不思議な魔石との出会い
「いらっしゃい」
お店のドアを開けると、カランカランと鈴の音が鳴った。
ショーケースにはいろんな魔道具が陳列されて売り出されている。
多種多様な杖やほうき、何に使うかわからない水晶玉、サーペントの牙、謎の十字架なんかの怪しげなアイテムまで——。

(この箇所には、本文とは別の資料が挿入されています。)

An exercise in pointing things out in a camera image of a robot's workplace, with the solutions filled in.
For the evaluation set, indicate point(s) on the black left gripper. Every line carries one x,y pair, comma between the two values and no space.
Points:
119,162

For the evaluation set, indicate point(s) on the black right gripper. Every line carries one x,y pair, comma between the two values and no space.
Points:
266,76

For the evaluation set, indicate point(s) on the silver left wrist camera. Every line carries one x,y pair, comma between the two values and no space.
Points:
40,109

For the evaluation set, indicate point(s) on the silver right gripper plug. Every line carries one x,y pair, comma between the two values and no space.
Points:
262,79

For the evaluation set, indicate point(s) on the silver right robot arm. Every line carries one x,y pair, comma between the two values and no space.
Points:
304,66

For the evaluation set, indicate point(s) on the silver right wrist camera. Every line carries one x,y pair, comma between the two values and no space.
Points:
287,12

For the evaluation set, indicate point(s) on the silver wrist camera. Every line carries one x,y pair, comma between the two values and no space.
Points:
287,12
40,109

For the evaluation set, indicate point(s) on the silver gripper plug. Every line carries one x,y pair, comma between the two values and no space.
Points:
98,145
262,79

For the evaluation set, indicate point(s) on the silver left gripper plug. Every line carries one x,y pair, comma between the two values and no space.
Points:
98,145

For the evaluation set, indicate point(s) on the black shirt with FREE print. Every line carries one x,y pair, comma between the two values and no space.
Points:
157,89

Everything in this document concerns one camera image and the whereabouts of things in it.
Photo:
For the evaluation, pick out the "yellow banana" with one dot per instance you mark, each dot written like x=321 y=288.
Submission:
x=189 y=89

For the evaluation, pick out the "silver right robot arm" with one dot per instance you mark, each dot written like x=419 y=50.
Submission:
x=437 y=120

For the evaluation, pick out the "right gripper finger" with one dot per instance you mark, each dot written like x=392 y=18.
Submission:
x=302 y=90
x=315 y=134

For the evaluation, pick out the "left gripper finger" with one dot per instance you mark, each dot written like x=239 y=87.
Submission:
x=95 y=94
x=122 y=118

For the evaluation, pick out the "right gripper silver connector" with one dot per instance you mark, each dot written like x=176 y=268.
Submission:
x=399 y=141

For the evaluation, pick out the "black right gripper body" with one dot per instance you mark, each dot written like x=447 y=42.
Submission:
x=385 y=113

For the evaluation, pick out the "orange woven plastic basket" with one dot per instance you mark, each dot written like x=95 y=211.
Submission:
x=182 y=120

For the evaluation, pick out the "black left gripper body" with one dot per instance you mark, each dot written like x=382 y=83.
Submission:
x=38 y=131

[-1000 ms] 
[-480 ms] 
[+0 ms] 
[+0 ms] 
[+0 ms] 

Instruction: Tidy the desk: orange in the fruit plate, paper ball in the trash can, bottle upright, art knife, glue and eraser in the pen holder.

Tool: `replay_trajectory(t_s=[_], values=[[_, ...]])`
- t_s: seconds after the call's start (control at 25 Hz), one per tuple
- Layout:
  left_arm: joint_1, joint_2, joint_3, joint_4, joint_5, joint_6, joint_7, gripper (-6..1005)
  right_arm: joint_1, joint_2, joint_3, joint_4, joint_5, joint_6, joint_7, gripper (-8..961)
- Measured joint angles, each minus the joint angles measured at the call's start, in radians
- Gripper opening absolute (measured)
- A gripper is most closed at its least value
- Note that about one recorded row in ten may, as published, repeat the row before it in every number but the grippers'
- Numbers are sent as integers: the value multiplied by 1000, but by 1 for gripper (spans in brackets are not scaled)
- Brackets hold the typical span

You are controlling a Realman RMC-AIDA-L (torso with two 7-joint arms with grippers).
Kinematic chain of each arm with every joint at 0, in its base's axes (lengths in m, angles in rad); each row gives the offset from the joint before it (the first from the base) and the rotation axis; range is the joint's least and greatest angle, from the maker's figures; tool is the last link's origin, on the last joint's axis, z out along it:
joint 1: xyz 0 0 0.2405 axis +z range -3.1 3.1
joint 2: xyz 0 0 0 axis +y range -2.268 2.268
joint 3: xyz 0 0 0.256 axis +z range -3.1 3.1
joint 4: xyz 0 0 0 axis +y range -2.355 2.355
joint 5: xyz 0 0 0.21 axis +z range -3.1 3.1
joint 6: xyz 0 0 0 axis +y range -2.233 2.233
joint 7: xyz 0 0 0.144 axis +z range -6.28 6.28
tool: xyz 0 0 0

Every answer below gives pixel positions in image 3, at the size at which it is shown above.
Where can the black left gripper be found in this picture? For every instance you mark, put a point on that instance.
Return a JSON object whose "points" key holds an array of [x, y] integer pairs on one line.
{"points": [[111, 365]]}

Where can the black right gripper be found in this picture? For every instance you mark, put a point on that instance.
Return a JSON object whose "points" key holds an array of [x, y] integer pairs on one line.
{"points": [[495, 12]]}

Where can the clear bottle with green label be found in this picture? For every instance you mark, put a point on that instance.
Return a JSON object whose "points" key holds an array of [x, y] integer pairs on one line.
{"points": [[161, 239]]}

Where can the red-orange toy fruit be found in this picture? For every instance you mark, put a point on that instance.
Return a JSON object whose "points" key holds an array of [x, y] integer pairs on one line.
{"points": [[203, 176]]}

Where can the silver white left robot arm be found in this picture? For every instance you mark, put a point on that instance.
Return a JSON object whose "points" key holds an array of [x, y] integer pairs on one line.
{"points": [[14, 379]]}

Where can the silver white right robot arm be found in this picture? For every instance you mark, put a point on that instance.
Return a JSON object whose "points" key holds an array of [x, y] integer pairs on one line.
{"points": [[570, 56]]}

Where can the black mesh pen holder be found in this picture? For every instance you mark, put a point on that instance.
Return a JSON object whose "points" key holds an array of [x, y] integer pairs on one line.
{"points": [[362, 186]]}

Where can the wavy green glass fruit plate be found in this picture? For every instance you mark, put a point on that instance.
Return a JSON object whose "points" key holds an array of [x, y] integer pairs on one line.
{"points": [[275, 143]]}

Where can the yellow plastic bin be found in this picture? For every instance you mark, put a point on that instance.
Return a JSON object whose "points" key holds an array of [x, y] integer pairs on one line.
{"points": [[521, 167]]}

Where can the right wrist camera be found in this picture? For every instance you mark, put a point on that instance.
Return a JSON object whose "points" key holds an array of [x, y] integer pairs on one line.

『目玉商品!』と書かれたバジリスクの干物を見るや、エルサは苦い表情で舌を出した。
もちろんルチアは興味津々。かぶりつくように観察した。
「ところでさ、エルサは何を探しているの?」
「実技試験にむけて、魔力の上がる装備品がほしいなって」
そう言って棚に置いてあった三角帽子を手に取り、すっぽりとかぶった。
「ほら、やっぱり勝負は力の差がものをいうでしょ? いえい!」
調子に乗ってポーズを決めてみせる。
その姿をみて思わずニッコリ、ウンウンと頷くルチアだった。
──と、そこで目的を思い出して我に返る。
格好はさておき、タグに書いてある売り文句が目に入った。
「なになに? 『この帽子で集中力を高めれば、攻撃力アップ間違いなし!』 ……そんな単純かなぁ?」
「ゴリッゴリのゴリ押しが私のポリシーだかんね〜。これ良いと思う?」
中腰になって帽子を見せつけてアピールするエルサだった。圧がすごい。
ルチアはよく知っているが、ちょっとエルサの戦い方は特殊で、彼女なりに美学があるらしい。火属性魔法にこだわっている。ちなみに、そこらの学生の火属性とは別格なのはよくわかる。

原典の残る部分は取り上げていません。